Minggu, 19 Mei 2013

Hujan dan Pelangi



Novel karya Idawati Zhang, Mikayla Fernanda, dan Ch. Marcia
Clara Ng Book Project
Penerbit Plot Point, April 2013               
                                                                 
            Senin pagiku yang cerah dihiasi Hujan dan Pelangi. Sebetulnya, baca novel ini jatah akhir pekan. Sayang tak sempat tersentuh. Tadi pagi saya paksakan memulai membaca. Dan saya terpaksa menunda urusan lain, karena kisah Sabrina dan Cammile memaksa saya membaca sampai tamat satu kali duduk. J
           
            Tokohnya typical anak sekarang, anak tunggal dari keluarga kaya yang semakin sempurna dengan segala prestasinya. Cantik pula. Punya pacar Ketua OSIS pula. Kurang apa lagi coba?
           
            Sampai hari itu. Hari ketika seorang murid baru dikenalkan di kelas pada pertengahan semester. Waktu yang tak wajar untuk pindah sekolah. Dan ternyata, tak hanya waktu, alasan dan kehidupan si murid baru ini juga tak umum. Cammile hadir dengan bekal selubung pergulatan emosi pribadinya.
            Teman-teman mungkin tak peduli. Tapi, bagi Sabrina, kehadiran Cammile justru menjadi awal bencana. 

            Sebenarnya, dari bab-bab awal sudah bisa diduga arah cerita. “Paling juga nanti terbuka fakta bahwa ternyata....” pikiran itu tak bisa terhindarkan dari kepala saat saya membaca. Saya melanjutkan membaca untuk membuktikan praduga itu.

            Sayang, saya lupa menjaga rasa. Jalinan kata menjerat emosi saya tanpa sempat saya pasang pengaman. Dua adegan utama sukses menghadirkan hujan dari kedua mata. Salut pada ketiga penulis. Berhasil menggiring pembaca ke puncak drama.

            Novel ini pun tak sekedar cerita. Ada pesan yang bisa dibawa pulang. Bagaimana bersikap saat harus makan buah simalakama. Dimakan ibu mati, tak dimakan bapak mati. Sikap yang diambil, ciptakanlah pilihan ketiga, rela mati agar bapak dan ibu tetap hidup.

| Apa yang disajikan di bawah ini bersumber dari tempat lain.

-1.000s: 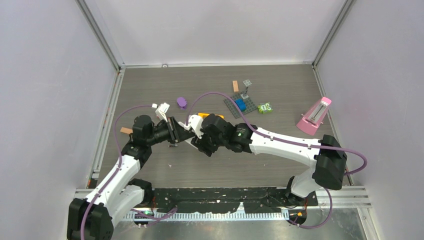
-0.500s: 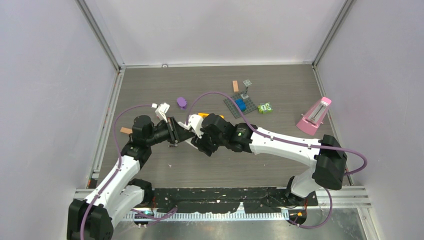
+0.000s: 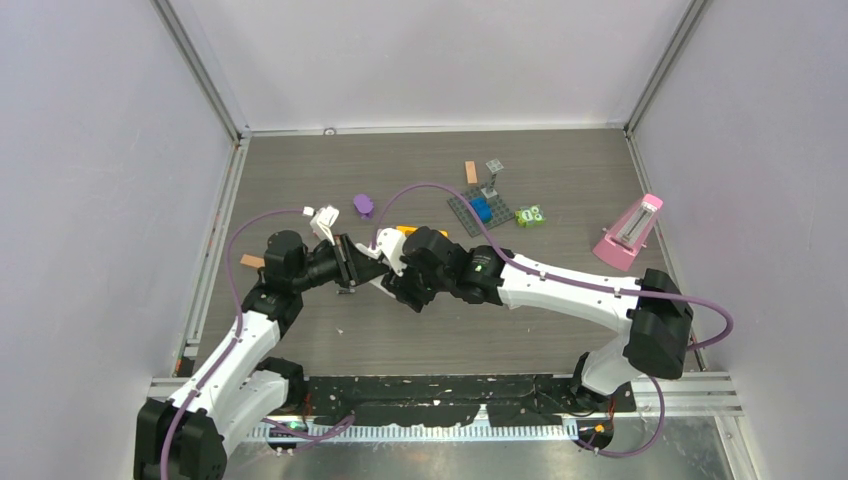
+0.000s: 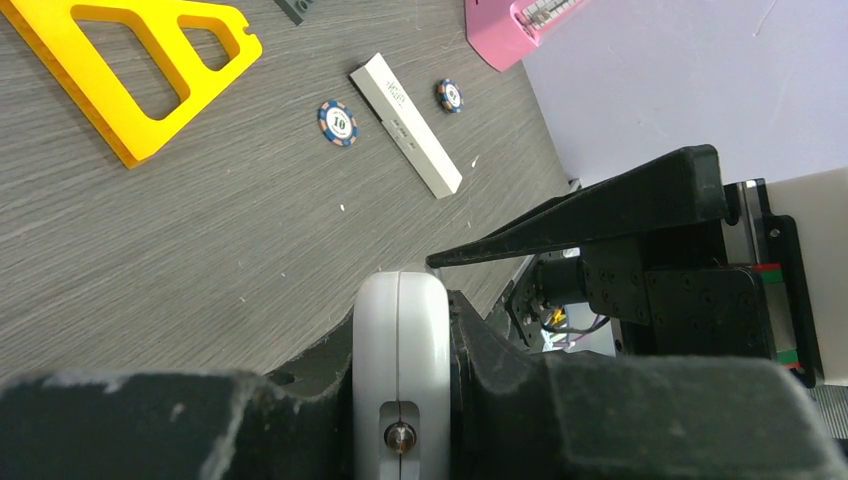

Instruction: Load the batteries into the remote control

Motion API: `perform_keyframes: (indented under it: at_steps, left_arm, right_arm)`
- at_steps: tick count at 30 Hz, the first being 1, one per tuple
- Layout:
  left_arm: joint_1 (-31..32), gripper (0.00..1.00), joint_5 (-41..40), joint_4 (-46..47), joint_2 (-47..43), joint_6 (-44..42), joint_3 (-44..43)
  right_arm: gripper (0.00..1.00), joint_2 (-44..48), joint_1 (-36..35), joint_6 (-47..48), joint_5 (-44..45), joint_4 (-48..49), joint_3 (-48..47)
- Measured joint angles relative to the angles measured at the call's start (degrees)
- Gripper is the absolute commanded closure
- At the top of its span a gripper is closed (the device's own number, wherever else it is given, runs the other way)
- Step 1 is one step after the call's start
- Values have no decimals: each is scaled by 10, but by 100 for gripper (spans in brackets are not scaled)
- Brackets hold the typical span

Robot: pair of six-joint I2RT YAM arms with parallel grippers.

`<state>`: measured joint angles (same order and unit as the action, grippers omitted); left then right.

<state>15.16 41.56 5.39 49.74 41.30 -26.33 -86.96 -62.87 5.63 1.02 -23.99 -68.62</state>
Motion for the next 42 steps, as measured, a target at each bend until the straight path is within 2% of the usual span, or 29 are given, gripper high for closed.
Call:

            Novel ini juga mengajarkan bagaimana menyikapi masa lalu orang-orang di sekitar kita, dan meramunya agar justru menjadi manfaat bagi masa depan kita.

            Ada beberapa hal yang kurang tersampaikan dengan mulus. Saya mencoba memakluminya sebagai efek kerja tiga kepala. Tetapi, evolusi emosi sepanjang ceritanya dapet banget


            Novel Hujan dan Pelangi adalah hasil kerja sama tiga alumni kelas menulis novel secara online dari Plot Point, dibimbing oleh senpai Clara Ng. 

            Ini proyek luar biasa. Saya mendapat cerita tentang prosesnya, sebelum membaca bukunya. Jadi, sudah terbayang lebih dulu jungkir balik para penulisnya untuk menampilkan kata demi kata dalam novel 300-an halaman ini.

            Penyusunan plot, penulisan awal, dan terutama, bongkar pasang tulisan. Setelah plot detil disepakati, ketiganya mulai menulis bab demi bab secara paralel. Langsung tergambar di benak saya, bakal ajaib dong? Bukankah setiap orang punya gaya menulis yang berbeda?  Pilihan kata, gaya tutur, dan selera berbahasa pasti tak sama.

            Ternyata benar. Itu banget masalahnya. Proses bongkar pasang tulisan untuk menjahit sebuah cerita utuh ini yang paling menguras energi. Dan emosi.

            Dan perlu dicatat pula. Di awal proyek, 2 dari 3 penulis ini dalam kondisi hamil. Tahu sendiri dong emosi ibu hamil? Usai mereka melahirkan, apakah masalah selesai? Tentu tidak. Ada bayi yang harus diurus. Ada malam-malam harus begadang, ada saat-saat bayi tak mudah dimengerti. Belum lagi “anak sulung” dan kakak-kakak si bayi yang butuh perhatian tersendiri. Dilengkapi lagi dengan pekerjaan yang berkaitan dengan profesi selain sebagai penulis.

            Jadi, saya sudah angkat topi untuk Idawati Zhang, Mikayla Fernanda, dan Ch. Marcia sejak sebelum bukunya beredar di pasar. Benar yang dikatakan Clara Ng, bahwa mereka orang-orang yang “keras kepala” demi selesainya pekerjaan yang telah dimulai, melahirkan sebuah novel.

            Dan, setelah usai membaca sampai halaman terakhir, selain topi, saya angkat jempol juga. Keren!